The expansion of Japan’s nutrient base continued with the importation of fertilizers from Northeast Asia in the late nineteenth century. By the close of the century, border-crossing trade expanded Japan’s nutrient frontier to the continent, while guano mining, industrial fisheries, and offshore whaling pushed the resource base ever deeper into the Pacific.Footnote 101 By 1905, soybean cake imports, mostly from Manchuria, outpaced herring fertilizers on Japanese markets.

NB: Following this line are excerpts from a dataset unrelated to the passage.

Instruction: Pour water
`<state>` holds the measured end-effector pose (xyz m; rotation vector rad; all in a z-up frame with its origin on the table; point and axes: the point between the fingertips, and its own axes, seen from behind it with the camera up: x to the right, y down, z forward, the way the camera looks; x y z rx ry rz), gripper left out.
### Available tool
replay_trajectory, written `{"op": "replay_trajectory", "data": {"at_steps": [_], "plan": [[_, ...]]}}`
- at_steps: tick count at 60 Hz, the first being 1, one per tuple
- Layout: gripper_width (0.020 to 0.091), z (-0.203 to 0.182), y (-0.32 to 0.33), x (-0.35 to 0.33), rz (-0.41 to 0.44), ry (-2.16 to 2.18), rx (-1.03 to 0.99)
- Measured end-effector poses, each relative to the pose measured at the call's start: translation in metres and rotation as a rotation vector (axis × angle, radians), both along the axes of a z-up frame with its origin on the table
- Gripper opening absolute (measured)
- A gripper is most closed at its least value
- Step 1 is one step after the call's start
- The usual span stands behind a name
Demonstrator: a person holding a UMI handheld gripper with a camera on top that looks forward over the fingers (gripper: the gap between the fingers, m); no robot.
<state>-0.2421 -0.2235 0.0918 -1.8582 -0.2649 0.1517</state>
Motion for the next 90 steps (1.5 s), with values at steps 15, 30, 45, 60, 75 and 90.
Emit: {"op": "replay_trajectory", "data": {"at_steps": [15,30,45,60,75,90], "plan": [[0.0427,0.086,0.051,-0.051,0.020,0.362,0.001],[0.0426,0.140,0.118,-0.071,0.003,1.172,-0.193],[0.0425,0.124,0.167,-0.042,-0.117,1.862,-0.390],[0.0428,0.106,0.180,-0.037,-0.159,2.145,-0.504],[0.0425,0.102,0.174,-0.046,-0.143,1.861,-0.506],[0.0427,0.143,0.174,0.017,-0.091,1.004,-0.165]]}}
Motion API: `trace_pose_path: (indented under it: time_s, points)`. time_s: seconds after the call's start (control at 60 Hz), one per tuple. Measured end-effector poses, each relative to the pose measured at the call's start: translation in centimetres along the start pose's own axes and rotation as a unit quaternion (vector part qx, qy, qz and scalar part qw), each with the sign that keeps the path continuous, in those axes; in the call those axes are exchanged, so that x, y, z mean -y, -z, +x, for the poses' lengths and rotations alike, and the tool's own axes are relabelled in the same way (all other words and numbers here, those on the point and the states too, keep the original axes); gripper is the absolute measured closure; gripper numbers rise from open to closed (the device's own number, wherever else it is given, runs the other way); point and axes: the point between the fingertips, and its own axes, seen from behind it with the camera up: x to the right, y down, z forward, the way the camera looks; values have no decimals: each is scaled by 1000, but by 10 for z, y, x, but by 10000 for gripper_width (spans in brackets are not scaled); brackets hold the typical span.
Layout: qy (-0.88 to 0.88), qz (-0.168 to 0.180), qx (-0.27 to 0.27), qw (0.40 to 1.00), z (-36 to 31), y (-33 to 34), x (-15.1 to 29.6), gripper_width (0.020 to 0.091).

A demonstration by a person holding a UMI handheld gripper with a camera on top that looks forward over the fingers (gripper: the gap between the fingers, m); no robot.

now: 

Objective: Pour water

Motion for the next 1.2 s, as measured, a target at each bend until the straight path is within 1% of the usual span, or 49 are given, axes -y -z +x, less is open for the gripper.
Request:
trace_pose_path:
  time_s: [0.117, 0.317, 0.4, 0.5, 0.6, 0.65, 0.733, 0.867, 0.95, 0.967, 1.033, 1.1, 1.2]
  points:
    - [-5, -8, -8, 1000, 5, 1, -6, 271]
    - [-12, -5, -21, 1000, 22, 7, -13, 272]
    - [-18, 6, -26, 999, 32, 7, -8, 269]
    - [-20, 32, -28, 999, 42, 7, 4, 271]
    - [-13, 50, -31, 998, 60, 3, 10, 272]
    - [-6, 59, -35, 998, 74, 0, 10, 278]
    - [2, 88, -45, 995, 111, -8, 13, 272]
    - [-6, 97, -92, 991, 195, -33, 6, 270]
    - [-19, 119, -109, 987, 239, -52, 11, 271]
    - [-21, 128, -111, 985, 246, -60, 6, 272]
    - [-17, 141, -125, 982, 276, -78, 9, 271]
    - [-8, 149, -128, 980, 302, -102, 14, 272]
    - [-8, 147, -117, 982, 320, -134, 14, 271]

Nutrient extraction from Northeast Asia has been labeled a “soy frontier,” the terrestrial counterpart to the systematic exploitation of Pacific fishing and whaling grounds.Footnote 102 In the words of Toshihiro Higuchi, “the agricultural core sucked up the organic material while transferring the environmental costs of its production to the colonial frontier.”Footnote 103 The expansion of Japan’s terraqueous resource base accelerated in the 1930s, when Japan boasted the largest fishing and whaling fleets worldwide – an economy William Tsutsui has called Japan’s “pelagic empire.”Footnote 104
Did the ocean help Japan avoid an ecological impasse and falling into a “high-level equilibrium trap,” a situation in which economic growth itself had minimized the marginal productivity to the point of an innovative standstill?Footnote 105 Were oceanic resources and infrastructure the factors that distinguished Japan’s economic path from that of China in the “great divergence?”Footnote 106 These questions are yet to be addressed quantitatively by economic historians. It is safe to say that, after the relative high-growth period of the eighteenth century, marginal outputs certainly diminished overall until the nineteenth century, indicating that the economy was headed toward stagnation. As Jakobina Arch phrases it: “Just as Western Europe (particularly England) leveraged their colonial landholdings to break through eighteenth-century ecological limits, adding the productivity from these “ghost acres” to their per capita resource supply in the imperial center, Tokugawa Japan began to leverage their connections to the Pacific’s marine environment to supplement scarce terrestrial resources.”Footnote 107
With regards to transportation as well, Japan’s situation in the late Tokugawa period resembles that of China’s Jiangnan region where water-borne transportation disincentivized the use of steam propulsion.Footnote 108 But to think with Jack Goldstone, high economic development at a pre-fossil stage may matter less for industrialization than changing material conditions as an effect of technological change.Footnote 109 In other words, spatial access to resource frontiers and the availability of the right resources at the right time was key to the making of modern Japan. Just like the fuel impasse during World War II threatened to halt the imperial endeavor (and instead led to fatal decisions), the opening of new frontiers – organic fertilizers in the early modern period, coal in the late nineteenth century, Middle Eastern petroleum in the postwar period, and, perhaps, rare earth minerals in the near future – created an economic impetus at crucial moments. The ocean, in this series of serendipities, was both resource and infrastructure.